• _Exercise directions_
Keep only the lines from the start of the data through the line containing "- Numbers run", and output them exactly.

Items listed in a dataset

"""

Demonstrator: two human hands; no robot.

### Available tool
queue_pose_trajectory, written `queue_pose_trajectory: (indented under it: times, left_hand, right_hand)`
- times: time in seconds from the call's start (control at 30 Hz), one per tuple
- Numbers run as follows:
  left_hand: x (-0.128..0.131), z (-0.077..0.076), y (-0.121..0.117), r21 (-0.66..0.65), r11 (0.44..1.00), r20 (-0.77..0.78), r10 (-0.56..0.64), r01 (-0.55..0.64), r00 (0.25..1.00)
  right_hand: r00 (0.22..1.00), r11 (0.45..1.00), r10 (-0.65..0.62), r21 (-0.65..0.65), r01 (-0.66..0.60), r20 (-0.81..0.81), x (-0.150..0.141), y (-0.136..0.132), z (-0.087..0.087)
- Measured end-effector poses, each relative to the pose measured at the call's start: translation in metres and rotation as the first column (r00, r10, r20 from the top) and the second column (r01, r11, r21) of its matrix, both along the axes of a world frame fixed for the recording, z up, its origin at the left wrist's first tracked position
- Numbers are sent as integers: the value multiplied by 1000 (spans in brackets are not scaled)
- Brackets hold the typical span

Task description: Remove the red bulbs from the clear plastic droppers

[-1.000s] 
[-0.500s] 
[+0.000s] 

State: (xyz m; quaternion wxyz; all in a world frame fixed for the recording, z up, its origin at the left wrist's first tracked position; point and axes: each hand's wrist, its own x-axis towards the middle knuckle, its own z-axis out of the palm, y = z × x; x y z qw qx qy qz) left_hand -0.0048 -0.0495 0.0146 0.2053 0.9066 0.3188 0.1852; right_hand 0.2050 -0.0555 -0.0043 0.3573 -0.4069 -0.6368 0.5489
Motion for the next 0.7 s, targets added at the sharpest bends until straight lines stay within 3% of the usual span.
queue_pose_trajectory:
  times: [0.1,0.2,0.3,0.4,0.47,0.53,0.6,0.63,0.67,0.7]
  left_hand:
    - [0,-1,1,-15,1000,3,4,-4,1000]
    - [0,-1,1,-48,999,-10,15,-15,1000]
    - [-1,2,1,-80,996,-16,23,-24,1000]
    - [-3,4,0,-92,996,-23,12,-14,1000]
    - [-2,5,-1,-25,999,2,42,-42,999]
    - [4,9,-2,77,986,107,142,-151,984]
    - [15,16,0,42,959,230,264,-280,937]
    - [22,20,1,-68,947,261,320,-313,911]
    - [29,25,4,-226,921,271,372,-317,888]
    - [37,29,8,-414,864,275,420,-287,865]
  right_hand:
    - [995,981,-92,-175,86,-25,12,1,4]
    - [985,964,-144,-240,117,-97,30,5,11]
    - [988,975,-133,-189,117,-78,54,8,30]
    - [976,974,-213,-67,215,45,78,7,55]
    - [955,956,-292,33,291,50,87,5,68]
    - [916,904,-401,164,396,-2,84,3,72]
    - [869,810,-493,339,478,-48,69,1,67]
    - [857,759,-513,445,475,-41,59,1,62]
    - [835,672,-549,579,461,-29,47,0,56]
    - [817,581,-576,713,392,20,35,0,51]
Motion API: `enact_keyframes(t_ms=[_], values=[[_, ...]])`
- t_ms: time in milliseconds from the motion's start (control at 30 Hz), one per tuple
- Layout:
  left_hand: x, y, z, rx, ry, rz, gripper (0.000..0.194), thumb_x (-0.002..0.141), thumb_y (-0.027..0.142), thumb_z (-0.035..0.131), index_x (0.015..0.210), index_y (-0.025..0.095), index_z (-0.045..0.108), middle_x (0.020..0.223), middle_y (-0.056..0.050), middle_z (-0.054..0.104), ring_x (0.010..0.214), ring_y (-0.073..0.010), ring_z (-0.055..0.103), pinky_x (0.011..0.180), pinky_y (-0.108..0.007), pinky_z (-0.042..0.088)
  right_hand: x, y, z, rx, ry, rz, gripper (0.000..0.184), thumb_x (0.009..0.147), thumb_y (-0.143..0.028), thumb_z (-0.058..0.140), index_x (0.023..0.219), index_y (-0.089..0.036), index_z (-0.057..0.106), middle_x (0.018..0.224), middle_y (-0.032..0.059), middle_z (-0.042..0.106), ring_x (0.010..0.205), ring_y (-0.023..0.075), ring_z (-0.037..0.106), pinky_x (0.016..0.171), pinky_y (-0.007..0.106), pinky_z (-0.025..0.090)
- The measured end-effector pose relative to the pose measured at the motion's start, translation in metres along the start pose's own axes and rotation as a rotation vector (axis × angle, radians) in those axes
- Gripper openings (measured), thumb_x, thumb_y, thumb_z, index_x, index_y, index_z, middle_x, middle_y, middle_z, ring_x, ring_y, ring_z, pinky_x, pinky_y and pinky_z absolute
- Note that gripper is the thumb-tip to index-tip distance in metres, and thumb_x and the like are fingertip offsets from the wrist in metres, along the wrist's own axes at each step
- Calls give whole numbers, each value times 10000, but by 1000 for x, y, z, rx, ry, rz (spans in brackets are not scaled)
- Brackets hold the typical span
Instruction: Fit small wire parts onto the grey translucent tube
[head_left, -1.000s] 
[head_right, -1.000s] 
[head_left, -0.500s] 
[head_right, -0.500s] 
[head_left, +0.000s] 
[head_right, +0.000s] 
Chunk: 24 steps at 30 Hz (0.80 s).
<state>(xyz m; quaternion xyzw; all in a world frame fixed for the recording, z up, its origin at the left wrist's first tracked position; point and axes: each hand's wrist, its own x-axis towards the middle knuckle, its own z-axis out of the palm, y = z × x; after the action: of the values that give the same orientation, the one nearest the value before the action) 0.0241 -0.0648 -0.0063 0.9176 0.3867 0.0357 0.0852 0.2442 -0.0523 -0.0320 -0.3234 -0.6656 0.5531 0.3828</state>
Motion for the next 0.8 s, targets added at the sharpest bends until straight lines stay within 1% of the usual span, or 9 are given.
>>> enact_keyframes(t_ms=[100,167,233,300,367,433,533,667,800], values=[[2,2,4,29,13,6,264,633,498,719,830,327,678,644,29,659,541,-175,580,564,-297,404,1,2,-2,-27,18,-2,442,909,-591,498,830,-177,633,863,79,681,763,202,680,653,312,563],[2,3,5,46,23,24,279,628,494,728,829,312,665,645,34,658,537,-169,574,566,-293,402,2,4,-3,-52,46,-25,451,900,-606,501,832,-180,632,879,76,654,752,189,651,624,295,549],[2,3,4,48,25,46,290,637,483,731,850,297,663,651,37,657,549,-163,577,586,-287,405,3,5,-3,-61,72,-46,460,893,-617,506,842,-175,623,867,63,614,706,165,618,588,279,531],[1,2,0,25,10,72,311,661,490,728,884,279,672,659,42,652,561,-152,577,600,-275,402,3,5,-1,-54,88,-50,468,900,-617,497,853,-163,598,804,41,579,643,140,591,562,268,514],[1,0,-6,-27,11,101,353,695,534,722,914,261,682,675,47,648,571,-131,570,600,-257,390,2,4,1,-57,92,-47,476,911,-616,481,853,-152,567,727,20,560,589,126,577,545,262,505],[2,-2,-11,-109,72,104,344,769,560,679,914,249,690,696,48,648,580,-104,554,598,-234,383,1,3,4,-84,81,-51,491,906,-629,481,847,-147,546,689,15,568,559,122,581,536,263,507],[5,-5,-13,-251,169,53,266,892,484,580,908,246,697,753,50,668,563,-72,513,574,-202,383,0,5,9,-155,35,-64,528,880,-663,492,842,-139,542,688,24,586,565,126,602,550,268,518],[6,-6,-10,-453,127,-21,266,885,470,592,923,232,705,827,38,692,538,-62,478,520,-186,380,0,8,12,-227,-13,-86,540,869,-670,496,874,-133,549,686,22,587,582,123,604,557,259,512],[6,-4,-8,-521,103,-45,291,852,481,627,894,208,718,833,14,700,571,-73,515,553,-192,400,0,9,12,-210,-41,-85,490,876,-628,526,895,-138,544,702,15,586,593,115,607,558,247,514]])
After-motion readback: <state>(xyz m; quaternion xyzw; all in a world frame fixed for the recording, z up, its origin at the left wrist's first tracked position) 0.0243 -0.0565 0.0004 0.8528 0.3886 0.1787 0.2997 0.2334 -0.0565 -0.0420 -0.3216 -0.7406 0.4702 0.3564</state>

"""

• _Worked solution_
Demonstrator: two human hands; no robot.

### Available tool
queue_pose_trajectory, written `queue_pose_trajectory: (indented under it: times, left_hand, right_hand)`
- times: time in seconds from the call's start (control at 30 Hz), one per tuple
- Numbers run as follows:

The exercise is finished.